Exercise brief:
Under this line are the records; repeat exactly the lines starting at the one containing "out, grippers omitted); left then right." and ending at the one containing "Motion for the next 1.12", omitting pictures.
**** Data to use ****
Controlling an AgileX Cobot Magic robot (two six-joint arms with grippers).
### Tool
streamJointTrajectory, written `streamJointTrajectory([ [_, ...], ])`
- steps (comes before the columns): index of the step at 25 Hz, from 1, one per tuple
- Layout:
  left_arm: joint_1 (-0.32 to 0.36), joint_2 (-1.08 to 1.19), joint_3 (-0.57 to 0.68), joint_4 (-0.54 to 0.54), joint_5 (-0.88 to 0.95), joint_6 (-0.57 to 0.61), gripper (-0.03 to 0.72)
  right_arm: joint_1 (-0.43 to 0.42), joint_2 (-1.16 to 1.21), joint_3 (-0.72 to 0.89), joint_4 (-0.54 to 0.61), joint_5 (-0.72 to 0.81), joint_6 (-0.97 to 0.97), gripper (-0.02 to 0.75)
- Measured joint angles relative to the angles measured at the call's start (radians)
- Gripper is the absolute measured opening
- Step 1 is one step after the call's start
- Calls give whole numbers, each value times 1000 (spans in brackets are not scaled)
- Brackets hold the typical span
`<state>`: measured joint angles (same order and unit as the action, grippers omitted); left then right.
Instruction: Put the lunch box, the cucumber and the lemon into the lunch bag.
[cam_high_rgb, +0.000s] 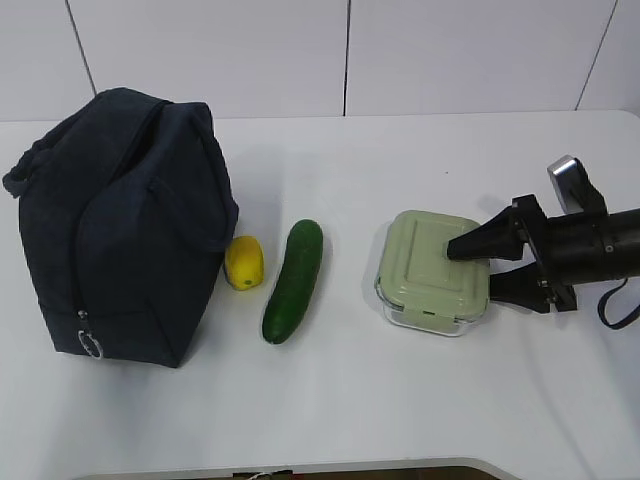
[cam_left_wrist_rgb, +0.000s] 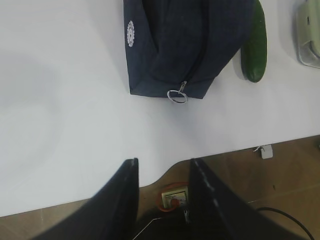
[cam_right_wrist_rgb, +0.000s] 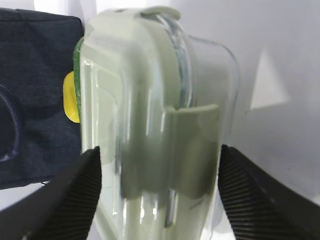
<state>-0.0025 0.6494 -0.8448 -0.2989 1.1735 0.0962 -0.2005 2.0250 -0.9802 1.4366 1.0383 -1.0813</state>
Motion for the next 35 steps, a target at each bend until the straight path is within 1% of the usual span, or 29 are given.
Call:
streamJointTrajectory([
  [12,0,0,0,0,0,0,242,9,0,0,2,-4,-15,572],
  [18,0,0,0,0,0,0,242,28,0,0,10,-48,-15,571],
  [29,0,0,0,0,0,0,242,28,0,0,16,-44,-17,569],
  [32,0,0,0,0,0,0,242,28,0,0,16,-40,-17,536],
  [35,0,0,0,0,0,0,242,28,0,0,16,-26,-17,475],
])
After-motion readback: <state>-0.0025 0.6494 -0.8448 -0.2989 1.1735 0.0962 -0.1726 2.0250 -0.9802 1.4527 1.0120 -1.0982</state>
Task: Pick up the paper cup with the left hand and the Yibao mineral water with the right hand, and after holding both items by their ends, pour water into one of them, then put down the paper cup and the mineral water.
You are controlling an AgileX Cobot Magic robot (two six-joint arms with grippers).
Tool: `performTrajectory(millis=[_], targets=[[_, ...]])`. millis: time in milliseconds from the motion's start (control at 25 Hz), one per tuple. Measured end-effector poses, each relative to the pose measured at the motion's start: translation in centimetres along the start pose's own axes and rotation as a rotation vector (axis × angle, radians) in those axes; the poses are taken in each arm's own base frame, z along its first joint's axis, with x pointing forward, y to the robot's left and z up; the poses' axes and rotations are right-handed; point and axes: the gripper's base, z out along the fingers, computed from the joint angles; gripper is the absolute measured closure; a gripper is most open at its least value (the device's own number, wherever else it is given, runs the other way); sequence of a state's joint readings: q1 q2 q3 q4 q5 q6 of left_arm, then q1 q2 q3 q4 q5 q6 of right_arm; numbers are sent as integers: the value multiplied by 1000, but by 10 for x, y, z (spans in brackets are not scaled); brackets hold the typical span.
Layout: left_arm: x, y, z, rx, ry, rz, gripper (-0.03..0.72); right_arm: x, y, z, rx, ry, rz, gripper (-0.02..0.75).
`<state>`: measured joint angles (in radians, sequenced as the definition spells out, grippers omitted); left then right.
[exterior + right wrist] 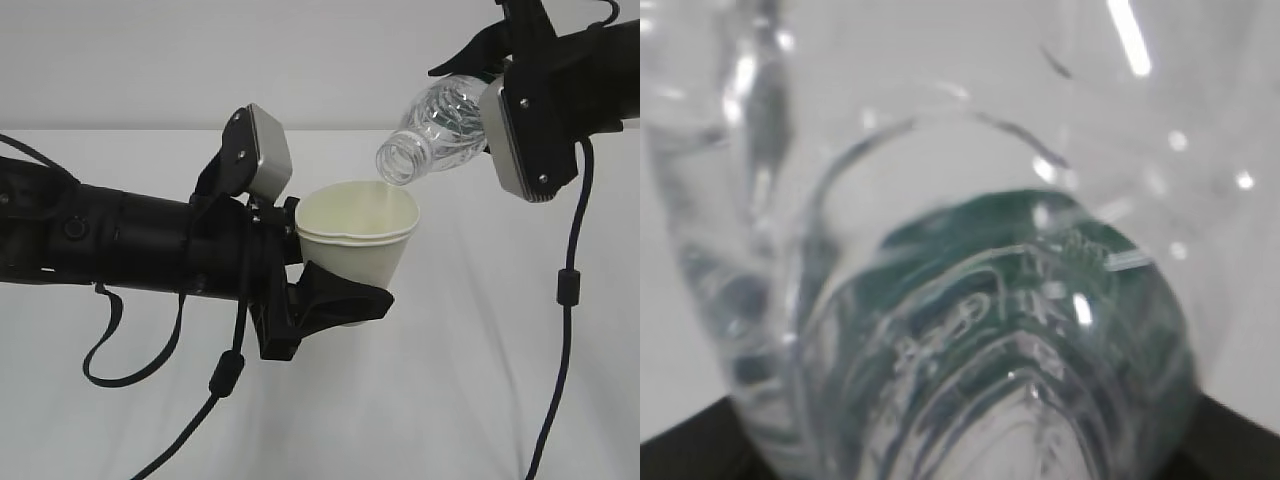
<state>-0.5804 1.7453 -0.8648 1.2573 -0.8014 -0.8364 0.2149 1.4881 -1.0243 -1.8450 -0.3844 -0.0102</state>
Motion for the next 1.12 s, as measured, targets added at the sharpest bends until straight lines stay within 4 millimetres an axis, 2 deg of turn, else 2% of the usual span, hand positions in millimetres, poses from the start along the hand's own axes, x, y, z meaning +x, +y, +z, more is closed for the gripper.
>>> performTrajectory(millis=[280, 400, 1120], targets=[[0, 0, 0, 0, 0, 0, 257, 0, -2, 0, 6, -3, -15, 248], [0, 0, 0, 0, 0, 0, 257, 2, -9, -1, 24, 2, -25, 248], [0, 0, 0, 0, 0, 0, 257, 1, -10, -2, 27, -4, -27, 248]])
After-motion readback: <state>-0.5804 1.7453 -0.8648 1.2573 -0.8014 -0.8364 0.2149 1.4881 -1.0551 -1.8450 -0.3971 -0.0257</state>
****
The completed task:
`<state>`: measured joint angles (in radians, sequenced as the definition spells out, grippers omitted); left then right.
[exterior + right wrist] 
<state>-0.5804 1.7453 -0.8648 1.2573 -0.8014 -0.8364 0.2149 1.4881 -1.0243 -1.8450 -0.3844 -0.0102</state>
Motion for the next 1.12 s, as measured, targets added at the sharpest bends until straight lines stay within 4 millimetres an axis, 2 deg of turn, else 2% of the usual span, hand positions in millimetres, poses from the start along the hand's own axes, x, y, z meaning +x, +y, +z, more is closed for the gripper.

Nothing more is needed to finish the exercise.